Fiji was suspended from the Commonwealth at midnight on Tuesday for an indefinite period after it failed to meet a deadline to announce a date for elections in 2010.
It is the second time Fjii has been suspended from the Commonwealth, a grouping of 53 former British colonies, dependencies and other territories.
In May, Fiji was suspended from the Pacific Islands Forum.
The Fiji government was warned in July this year that it faced full suspension if it did not commit to elections by 1 September. The military regime does not intend to allow elections before 2014.
The suspension means the Pacific nation will lose out on aid, technical assistance and will not be allowed to participate in Commonwealth meetings.
Fiji will also not be able to take part in sporting events, including the Commonwealth Games. However, teams taking part in internationally sanctioned events, such as the Wellington Rugby Sevens, can visit New Zealand.
Mr Key says hopefully interim prime minister Frank Bainimarama will now realise that the weight of international opinion is against him, and he should restore democracy.
However, Mr Key says New Zealand will not impose economic sanctions.
"We've tried to do our best. We've stood shoulder to shoulder with other leaders in the Pacific and the Commonwealth to try and enable some pressure to be put on Frank Bainimarama - but in the end, he's calling the shots."
Foreign Affairs Minister Mr McCully says the Commonwealth is held together by a shared commitment to democracy, the rule of law and human rights.

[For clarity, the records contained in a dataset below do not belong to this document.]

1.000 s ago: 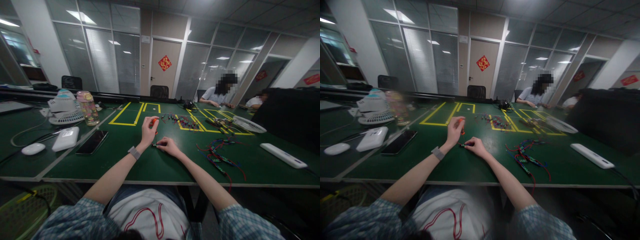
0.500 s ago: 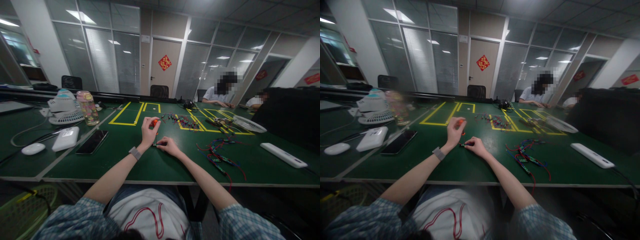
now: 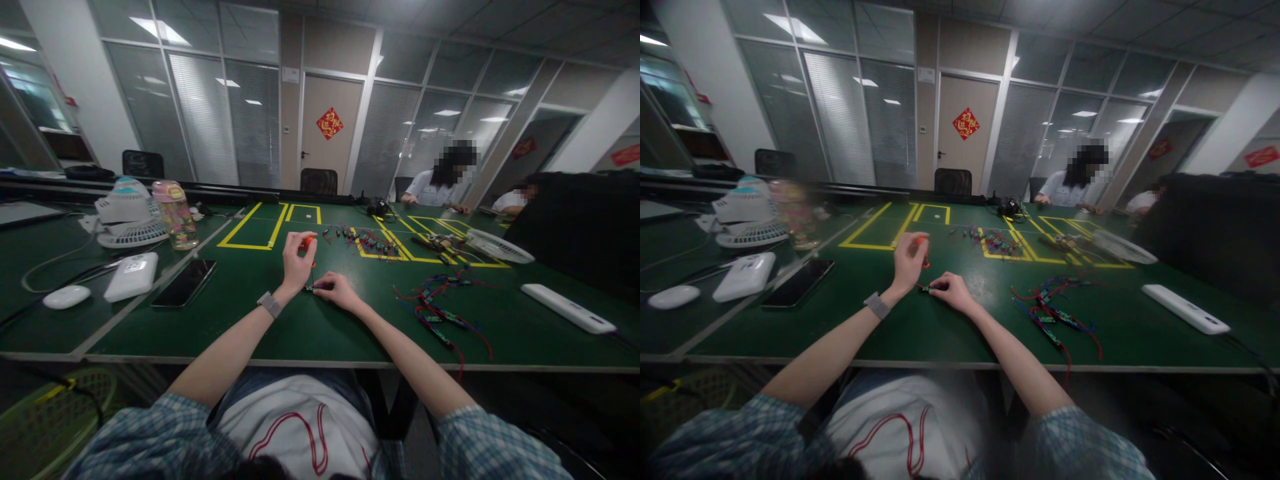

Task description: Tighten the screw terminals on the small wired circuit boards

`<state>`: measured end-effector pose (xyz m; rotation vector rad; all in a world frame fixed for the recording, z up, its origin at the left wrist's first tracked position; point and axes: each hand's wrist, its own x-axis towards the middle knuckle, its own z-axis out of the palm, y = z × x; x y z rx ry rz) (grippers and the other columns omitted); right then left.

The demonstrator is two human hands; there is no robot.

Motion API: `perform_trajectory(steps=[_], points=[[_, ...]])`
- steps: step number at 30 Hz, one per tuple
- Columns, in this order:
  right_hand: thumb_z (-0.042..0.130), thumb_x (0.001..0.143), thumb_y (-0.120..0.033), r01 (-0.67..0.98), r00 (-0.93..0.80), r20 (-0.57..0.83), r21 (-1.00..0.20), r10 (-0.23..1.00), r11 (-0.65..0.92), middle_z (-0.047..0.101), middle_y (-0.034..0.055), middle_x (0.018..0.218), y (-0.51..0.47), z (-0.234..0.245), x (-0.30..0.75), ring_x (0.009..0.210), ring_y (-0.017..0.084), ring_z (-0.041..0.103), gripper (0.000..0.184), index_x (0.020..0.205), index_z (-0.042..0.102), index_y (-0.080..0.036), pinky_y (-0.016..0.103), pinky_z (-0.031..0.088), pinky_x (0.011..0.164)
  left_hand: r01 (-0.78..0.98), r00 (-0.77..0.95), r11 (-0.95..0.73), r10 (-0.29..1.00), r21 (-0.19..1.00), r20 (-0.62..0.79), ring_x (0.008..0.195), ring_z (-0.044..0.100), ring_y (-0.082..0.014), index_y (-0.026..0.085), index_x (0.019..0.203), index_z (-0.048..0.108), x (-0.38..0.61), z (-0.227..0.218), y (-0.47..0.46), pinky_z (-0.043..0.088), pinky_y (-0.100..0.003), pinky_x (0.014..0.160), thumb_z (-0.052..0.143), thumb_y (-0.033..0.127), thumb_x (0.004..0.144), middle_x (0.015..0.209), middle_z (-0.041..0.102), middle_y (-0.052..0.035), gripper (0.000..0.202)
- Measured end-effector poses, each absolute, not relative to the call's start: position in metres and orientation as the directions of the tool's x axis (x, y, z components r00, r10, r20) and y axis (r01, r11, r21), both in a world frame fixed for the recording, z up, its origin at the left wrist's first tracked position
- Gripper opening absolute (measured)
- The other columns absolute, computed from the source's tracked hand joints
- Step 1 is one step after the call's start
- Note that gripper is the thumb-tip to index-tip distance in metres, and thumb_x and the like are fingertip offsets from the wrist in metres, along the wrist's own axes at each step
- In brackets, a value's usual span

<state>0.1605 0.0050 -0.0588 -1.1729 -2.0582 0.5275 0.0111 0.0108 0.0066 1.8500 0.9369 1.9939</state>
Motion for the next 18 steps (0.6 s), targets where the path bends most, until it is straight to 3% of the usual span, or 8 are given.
perform_trajectory(steps=[5, 18], points=[[0.073, 0.073, -0.019, 0.578, -0.340, 0.368, -0.644, 0.865, 0.501, 0.063, 0.0032, 0.078, 0.0045, -0.0579, 0.1606, 0.071, 0.014, 0.057, 0.016, 0.089, 0.077, -0.018, 0.026, 0.045, 0.069, 0.261, -0.159, -0.767, 0.565, 0.586, 0.810, 0.084, 0.055, -0.0152, 0.021, 0.093, 0.066, 0.0121, 0.0102, 0.0078, 0.046, -0.026, 0.073, 0.060, 0.024, 0.086, 0.092, 0.056, -0.0047, 0.009], [0.073, 0.074, -0.020, 0.575, -0.349, 0.382, -0.633, 0.856, 0.517, 0.063, 0.0034, 0.079, 0.0051, -0.0591, 0.1609, 0.072, 0.014, 0.058, 0.017, 0.090, 0.077, -0.018, 0.026, 0.045, 0.069, 0.054, -0.094, -0.738, 0.666, 0.672, 0.740, 0.075, 0.058, -0.0127, 0.022, 0.105, 0.060, 0.0102, 0.0009, 0.0167, 0.047, -0.025, 0.067, 0.037, 0.027, 0.097, 0.092, 0.058, -0.0037, 0.024]])
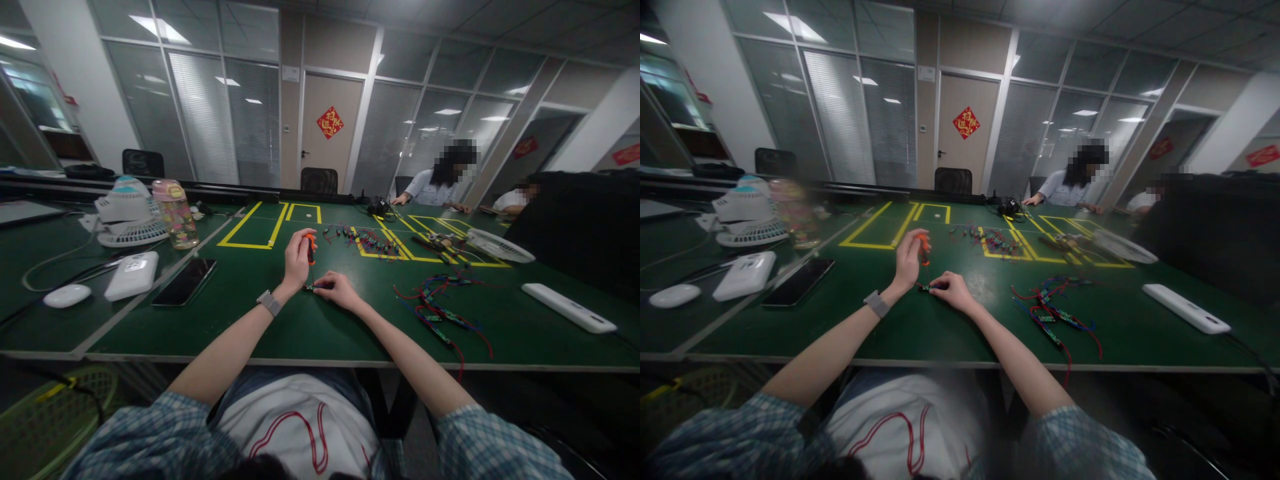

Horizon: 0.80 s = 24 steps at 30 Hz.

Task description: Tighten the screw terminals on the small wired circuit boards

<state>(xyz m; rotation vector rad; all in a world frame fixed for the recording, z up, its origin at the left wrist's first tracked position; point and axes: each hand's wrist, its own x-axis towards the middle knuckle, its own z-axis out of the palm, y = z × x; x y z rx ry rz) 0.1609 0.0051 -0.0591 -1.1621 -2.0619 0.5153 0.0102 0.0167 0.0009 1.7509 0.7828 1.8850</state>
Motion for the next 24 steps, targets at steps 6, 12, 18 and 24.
perform_trajectory(steps=[6, 12, 18, 24], points=[[0.073, 0.073, -0.018, 0.589, -0.345, 0.370, -0.630, 0.863, 0.506, 0.061, 0.0028, 0.076, 0.0045, -0.0573, 0.1600, 0.070, 0.013, 0.056, 0.016, 0.089, 0.077, -0.017, 0.024, 0.044, 0.067, 0.233, -0.200, -0.775, 0.553, 0.588, 0.809, 0.079, 0.054, -0.0125, 0.020, 0.089, 0.064, 0.0109, 0.0054, 0.0149, 0.046, -0.024, 0.070, 0.057, 0.029, 0.089, 0.091, 0.051, -0.0032, 0.012], [0.073, 0.073, -0.018, 0.589, -0.338, 0.373, -0.632, 0.864, 0.503, 0.061, 0.0025, 0.076, 0.0053, -0.0588, 0.1603, 0.068, 0.012, 0.055, 0.017, 0.090, 0.077, -0.016, 0.024, 0.043, 0.066, 0.254, -0.203, -0.769, 0.551, 0.587, 0.810, 0.086, 0.057, -0.0143, 0.019, 0.094, 0.064, 0.0088, 0.0072, 0.0165, 0.046, -0.026, 0.077, 0.047, 0.023, 0.093, 0.093, 0.058, -0.0050, 0.018], [0.073, 0.073, -0.018, 0.581, -0.342, 0.373, -0.638, 0.863, 0.506, 0.062, 0.0030, 0.077, 0.0040, -0.0568, 0.1602, 0.069, 0.012, 0.056, 0.016, 0.089, 0.077, -0.016, 0.025, 0.043, 0.067, 0.143, -0.155, -0.767, 0.606, 0.625, 0.780, 0.083, 0.060, -0.0142, 0.020, 0.100, 0.064, 0.0084, 0.0042, 0.0174, 0.048, -0.027, 0.076, 0.040, 0.026, 0.096, 0.094, 0.062, -0.0049, 0.025], [0.073, 0.073, -0.019, 0.579, -0.343, 0.369, -0.641, 0.864, 0.504, 0.062, 0.0030, 0.077, 0.0056, -0.0588, 0.1607, 0.070, 0.013, 0.057, 0.017, 0.089, 0.076, -0.016, 0.025, 0.044, 0.067, 0.228, -0.161, -0.785, 0.553, 0.576, 0.817, 0.087, 0.056, -0.0144, 0.021, 0.094, 0.066, 0.0114, 0.0062, 0.0125, 0.047, -0.025, 0.073, 0.055, 0.031, 0.090, 0.094, 0.056, -0.0048, 0.015]])
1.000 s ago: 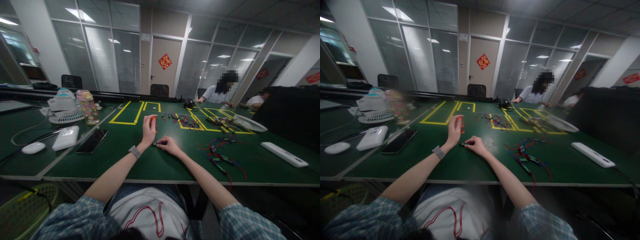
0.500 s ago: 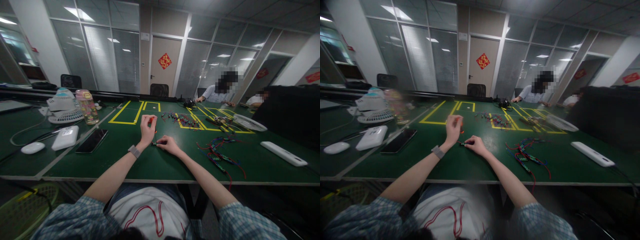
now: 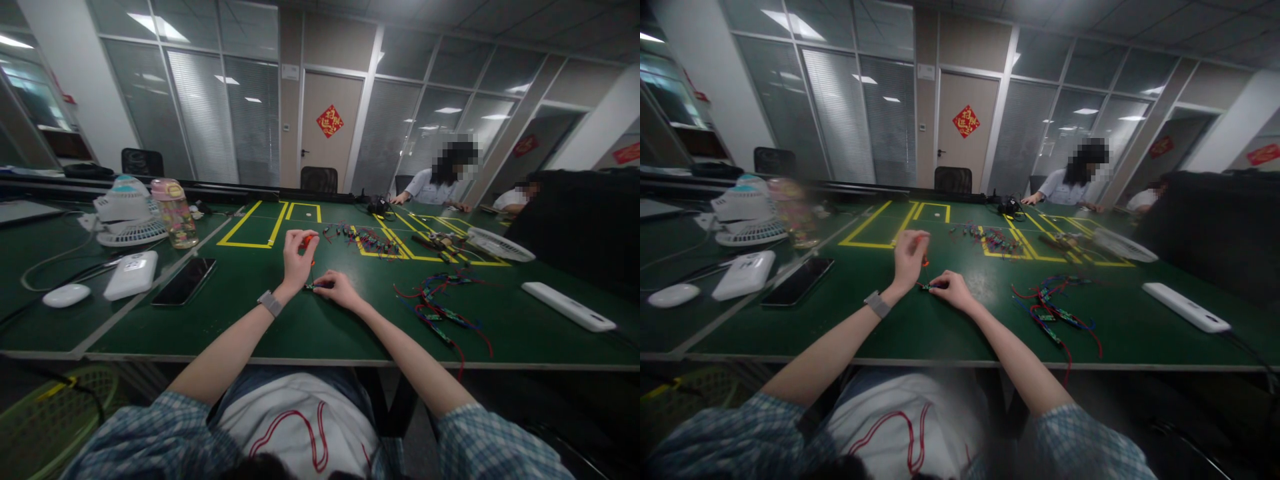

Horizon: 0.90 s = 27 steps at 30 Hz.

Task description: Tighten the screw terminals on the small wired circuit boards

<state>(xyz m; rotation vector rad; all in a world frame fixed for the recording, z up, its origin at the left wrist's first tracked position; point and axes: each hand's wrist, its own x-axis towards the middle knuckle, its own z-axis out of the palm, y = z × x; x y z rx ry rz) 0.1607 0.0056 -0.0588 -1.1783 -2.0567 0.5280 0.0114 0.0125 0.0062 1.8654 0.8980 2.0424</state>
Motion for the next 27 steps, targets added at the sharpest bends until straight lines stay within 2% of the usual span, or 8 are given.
perform_trajectory(steps=[4, 8, 11, 15, 18, 21, 25, 27], points=[[0.073, 0.073, -0.019, 0.578, -0.347, 0.376, -0.636, 0.859, 0.512, 0.063, 0.0031, 0.078, 0.0066, -0.0604, 0.1613, 0.070, 0.013, 0.057, 0.016, 0.089, 0.076, -0.017, 0.025, 0.044, 0.067, 0.235, -0.154, -0.783, 0.555, 0.576, 0.818, 0.081, 0.056, -0.0132, 0.021, 0.096, 0.064, 0.0123, 0.0053, 0.0122, 0.046, -0.025, 0.072, 0.051, 0.029, 0.092, 0.091, 0.057, -0.0039, 0.016], [0.073, 0.074, -0.019, 0.577, -0.352, 0.382, -0.630, 0.854, 0.520, 0.063, 0.0029, 0.078, 0.0062, -0.0600, 0.1614, 0.070, 0.013, 0.057, 0.016, 0.089, 0.076, -0.018, 0.025, 0.044, 0.068, 0.115, -0.126, -0.756, 0.633, 0.645, 0.764, 0.071, 0.058, -0.0110, 0.020, 0.107, 0.060, 0.0125, 0.0039, 0.0139, 0.047, -0.024, 0.067, 0.038, 0.029, 0.097, 0.088, 0.060, -0.0031, 0.026], [0.073, 0.074, -0.019, 0.578, -0.349, 0.374, -0.636, 0.859, 0.511, 0.062, 0.0030, 0.078, 0.0058, -0.0593, 0.1611, 0.070, 0.013, 0.057, 0.016, 0.089, 0.076, -0.017, 0.025, 0.044, 0.067, 0.049, -0.082, -0.737, 0.670, 0.674, 0.738, 0.069, 0.060, -0.0109, 0.021, 0.111, 0.059, 0.0121, 0.0030, 0.0151, 0.048, -0.024, 0.066, 0.036, 0.031, 0.098, 0.087, 0.062, -0.0027, 0.029], [0.073, 0.074, -0.019, 0.577, -0.343, 0.374, -0.640, 0.862, 0.507, 0.062, 0.0029, 0.077, 0.0058, -0.0593, 0.1606, 0.070, 0.012, 0.056, 0.016, 0.089, 0.077, -0.016, 0.024, 0.044, 0.067, 0.157, -0.095, -0.778, 0.601, 0.608, 0.793, 0.084, 0.058, -0.0136, 0.023, 0.104, 0.065, 0.0113, 0.0036, 0.0138, 0.048, -0.025, 0.072, 0.051, 0.035, 0.093, 0.096, 0.058, -0.0043, 0.021], [0.073, 0.073, -0.019, 0.581, -0.339, 0.378, -0.636, 0.862, 0.507, 0.061, 0.0024, 0.076, 0.0060, -0.0598, 0.1604, 0.069, 0.012, 0.056, 0.016, 0.089, 0.077, -0.017, 0.024, 0.043, 0.067, 0.272, -0.132, -0.782, 0.547, 0.560, 0.827, 0.084, 0.055, -0.0143, 0.023, 0.098, 0.068, 0.0111, 0.0055, 0.0118, 0.047, -0.025, 0.071, 0.058, 0.033, 0.089, 0.092, 0.053, -0.0040, 0.017], [0.073, 0.073, -0.020, 0.579, -0.338, 0.382, -0.636, 0.860, 0.510, 0.062, 0.0027, 0.077, 0.0059, -0.0602, 0.1605, 0.070, 0.013, 0.056, 0.017, 0.089, 0.077, -0.017, 0.025, 0.044, 0.067, 0.306, -0.148, -0.772, 0.540, 0.558, 0.829, 0.080, 0.053, -0.0142, 0.022, 0.099, 0.066, 0.0111, 0.0071, 0.0114, 0.046, -0.026, 0.071, 0.053, 0.030, 0.092, 0.089, 0.053, -0.0038, 0.017], [0.073, 0.074, -0.021, 0.578, -0.338, 0.378, -0.640, 0.862, 0.507, 0.062, 0.0032, 0.078, 0.0054, -0.0602, 0.1611, 0.070, 0.013, 0.056, 0.017, 0.090, 0.077, -0.017, 0.025, 0.044, 0.068, 0.303, -0.154, -0.774, 0.536, 0.556, 0.830, 0.087, 0.056, -0.0155, 0.021, 0.104, 0.063, 0.0106, 0.0069, 0.0132, 0.046, -0.028, 0.077, 0.040, 0.027, 0.097, 0.094, 0.057, -0.0049, 0.024], [0.073, 0.074, -0.021, 0.577, -0.341, 0.379, -0.638, 0.860, 0.510, 0.063, 0.0032, 0.078, 0.0053, -0.0600, 0.1614, 0.070, 0.013, 0.057, 0.017, 0.090, 0.076, -0.017, 0.025, 0.044, 0.068, 0.271, -0.136, -0.779, 0.550, 0.565, 0.824, 0.085, 0.057, -0.0148, 0.022, 0.107, 0.062, 0.0102, 0.0061, 0.0139, 0.046, -0.028, 0.077, 0.036, 0.026, 0.098, 0.096, 0.058, -0.0048, 0.027]])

He says Fiji has been given plenty of warning that it had to show some respect for those principles.
Labour Party leader Phil Goff says Fiji's suspension is unfortunate, but inevitable.
Former New Zealand Governor-General Sir Paul Reeves will visit Fiji next week as a special representative of the Commonwealth.
Suspension necessary sacrifice - Fiji
Fiji's military regime says its suspension from the Commonwealth is a necessary sacrifice as it pushes ahead with political changes ahead of elections in 2014.
Acting interim prime minister Ratu Epeli Ganilau told Checkpoint the regime was not going to bow to international pressure just to stay in the Commonwealth.
"This is just something we'll have to bear with till we get our own system in order like the political reforms and other things that needs to be changed before elections are done."
Ratu Epeli Ganilau says Fiji will not bring forward an election date, saying the country's roadmap has been set and will not be changed. Commodore Bainimarama is currently in Malaysia.
Fears for Fijian people
The spokesman for the New Zealand-based Coalition for Democracy in Fiji says the suspension impacts ordinary people who have no say under the military regime.
Nik Naidu says the fragile economy will be hit harder, making it even tougher for average Fijians.
Mr Naidu says Fiji is far more unstable than the regime believes and New Zealand and Australia must stay involved.
He says the situation could escalate at any time if people react to increased economic pressure.
An Auckland University academic says Fiji could find itself outside the Commonwealth until 2019 over its failure to hold elections.
Dr Steven Ratuva, a senior lecturer in Pacific Island politics, says the interim government has developed a psychological attitude that will isolate it further, notwithstanding overtures made to Asian and other economies.
Commodore Bainimarama came to power in a coup in December 2006. It was the fourth coup since 1987.
Fiji was expelled from the Commonwealth in 1987, but was readmitted 10 years later. It was also suspended in 2000 for 18 months.
The BBC reports the only other country to have been fully suspended from the group is Nigeria, during the rule of General Sani Abacha in 1995.
Pakistan was twice suspended from council meetings, and Zimbabwe was on course to be suspended when President Robert Mugabe pre-empted the move by walking out.